Prompt: Every line of the data that includes "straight" should be copied out.

(Records supplied Opens)

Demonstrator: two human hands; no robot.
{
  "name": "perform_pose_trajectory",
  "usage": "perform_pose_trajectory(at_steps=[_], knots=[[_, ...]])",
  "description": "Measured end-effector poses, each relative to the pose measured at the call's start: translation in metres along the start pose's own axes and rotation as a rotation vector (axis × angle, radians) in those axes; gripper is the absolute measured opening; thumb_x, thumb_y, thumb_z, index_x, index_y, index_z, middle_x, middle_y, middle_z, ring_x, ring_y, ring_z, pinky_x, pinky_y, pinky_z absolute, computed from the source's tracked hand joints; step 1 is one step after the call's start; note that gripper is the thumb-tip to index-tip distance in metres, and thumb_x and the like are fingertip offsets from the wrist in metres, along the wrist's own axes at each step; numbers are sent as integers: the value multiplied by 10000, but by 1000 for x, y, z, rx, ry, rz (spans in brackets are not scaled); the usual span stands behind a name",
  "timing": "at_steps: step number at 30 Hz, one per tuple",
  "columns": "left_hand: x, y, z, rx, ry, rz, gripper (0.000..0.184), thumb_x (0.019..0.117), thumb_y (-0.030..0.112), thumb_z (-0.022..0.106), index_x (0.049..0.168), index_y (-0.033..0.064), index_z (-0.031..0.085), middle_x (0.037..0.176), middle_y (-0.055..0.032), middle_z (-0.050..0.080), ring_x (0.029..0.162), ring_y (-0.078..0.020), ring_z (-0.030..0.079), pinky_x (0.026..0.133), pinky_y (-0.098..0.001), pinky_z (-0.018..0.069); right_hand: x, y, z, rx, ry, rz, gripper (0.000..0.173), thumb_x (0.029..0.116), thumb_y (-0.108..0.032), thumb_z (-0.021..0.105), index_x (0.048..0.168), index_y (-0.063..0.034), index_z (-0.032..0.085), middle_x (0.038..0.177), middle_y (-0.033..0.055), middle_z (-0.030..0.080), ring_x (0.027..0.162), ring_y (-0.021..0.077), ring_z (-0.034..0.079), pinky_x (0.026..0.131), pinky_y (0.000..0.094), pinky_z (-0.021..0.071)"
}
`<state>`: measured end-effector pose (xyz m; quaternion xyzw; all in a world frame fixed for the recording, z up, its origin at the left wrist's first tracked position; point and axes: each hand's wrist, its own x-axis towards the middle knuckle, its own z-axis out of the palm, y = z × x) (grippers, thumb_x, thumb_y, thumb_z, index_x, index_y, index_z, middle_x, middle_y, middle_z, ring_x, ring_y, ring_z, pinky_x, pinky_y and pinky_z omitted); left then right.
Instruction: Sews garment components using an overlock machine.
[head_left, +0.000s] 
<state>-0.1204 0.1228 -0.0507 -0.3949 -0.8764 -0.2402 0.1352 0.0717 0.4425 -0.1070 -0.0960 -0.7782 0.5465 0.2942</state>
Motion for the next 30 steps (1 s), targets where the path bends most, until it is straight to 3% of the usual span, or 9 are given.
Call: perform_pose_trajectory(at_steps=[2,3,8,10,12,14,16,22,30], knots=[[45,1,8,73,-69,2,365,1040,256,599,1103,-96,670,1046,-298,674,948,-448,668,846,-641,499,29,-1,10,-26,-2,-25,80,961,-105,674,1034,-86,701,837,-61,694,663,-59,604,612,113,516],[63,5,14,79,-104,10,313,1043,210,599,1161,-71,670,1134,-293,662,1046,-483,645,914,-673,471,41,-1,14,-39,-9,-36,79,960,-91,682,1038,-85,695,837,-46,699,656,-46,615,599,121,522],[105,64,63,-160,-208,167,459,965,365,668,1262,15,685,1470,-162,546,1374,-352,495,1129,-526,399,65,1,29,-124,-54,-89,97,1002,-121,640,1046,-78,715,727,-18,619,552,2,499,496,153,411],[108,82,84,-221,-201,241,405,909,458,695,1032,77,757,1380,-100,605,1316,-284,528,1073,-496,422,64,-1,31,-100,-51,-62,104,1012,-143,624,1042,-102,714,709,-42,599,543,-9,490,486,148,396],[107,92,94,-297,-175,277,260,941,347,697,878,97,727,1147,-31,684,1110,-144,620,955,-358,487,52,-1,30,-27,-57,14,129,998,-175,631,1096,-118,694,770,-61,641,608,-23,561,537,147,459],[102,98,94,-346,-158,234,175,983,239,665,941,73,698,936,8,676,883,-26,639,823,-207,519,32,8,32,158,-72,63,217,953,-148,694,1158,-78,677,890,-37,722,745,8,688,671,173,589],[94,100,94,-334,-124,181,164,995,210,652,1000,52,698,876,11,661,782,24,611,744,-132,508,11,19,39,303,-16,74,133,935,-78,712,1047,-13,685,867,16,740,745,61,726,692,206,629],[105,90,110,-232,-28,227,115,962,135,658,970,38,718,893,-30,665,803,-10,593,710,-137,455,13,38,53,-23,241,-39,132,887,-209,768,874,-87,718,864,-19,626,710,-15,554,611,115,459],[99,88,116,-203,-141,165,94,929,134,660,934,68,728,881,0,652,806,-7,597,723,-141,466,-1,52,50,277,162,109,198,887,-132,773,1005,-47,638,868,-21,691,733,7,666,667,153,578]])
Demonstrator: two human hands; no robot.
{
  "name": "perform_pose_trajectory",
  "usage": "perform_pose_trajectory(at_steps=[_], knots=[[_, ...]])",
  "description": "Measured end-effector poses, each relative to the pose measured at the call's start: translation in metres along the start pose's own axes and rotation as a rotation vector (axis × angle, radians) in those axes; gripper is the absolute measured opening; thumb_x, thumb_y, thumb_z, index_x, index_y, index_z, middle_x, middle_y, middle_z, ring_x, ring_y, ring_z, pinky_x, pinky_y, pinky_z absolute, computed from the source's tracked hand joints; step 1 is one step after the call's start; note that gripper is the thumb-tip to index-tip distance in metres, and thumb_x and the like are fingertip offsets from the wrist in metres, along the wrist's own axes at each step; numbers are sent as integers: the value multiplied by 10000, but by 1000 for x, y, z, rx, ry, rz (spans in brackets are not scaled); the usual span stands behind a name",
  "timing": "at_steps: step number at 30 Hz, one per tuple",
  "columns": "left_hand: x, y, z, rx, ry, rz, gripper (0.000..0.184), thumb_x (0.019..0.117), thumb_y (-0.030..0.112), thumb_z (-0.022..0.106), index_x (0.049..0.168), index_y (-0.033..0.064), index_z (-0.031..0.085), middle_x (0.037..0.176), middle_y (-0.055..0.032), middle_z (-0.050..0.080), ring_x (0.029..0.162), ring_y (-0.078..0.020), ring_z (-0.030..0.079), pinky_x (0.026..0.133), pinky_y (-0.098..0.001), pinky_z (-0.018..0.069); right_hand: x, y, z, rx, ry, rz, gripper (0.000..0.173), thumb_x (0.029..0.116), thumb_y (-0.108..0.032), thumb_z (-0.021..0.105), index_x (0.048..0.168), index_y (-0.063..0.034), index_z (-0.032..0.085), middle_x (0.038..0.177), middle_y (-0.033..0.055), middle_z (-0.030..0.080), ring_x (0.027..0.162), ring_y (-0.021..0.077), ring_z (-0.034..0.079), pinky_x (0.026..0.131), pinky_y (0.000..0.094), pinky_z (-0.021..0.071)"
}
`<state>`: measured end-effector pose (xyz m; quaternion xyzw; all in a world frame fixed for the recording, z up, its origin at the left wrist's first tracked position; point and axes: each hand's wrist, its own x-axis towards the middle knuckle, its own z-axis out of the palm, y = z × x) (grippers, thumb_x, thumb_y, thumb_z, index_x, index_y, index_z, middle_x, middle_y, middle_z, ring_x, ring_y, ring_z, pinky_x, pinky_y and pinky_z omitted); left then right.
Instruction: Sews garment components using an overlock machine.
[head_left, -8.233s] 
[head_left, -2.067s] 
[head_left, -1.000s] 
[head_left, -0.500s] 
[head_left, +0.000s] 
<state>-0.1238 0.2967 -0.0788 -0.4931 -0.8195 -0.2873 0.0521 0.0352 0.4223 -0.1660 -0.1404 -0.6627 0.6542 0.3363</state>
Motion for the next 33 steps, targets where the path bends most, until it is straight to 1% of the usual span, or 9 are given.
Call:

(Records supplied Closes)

Task solution:
Motion for the next 30 steps (1 s), targets where the path bends most, until it is straight to 3% of the usual span, or 9 are given.
Motion for the next 33 steps, targets where the path bends most, until it is straight to 1% of the usual span, or 9 are given.

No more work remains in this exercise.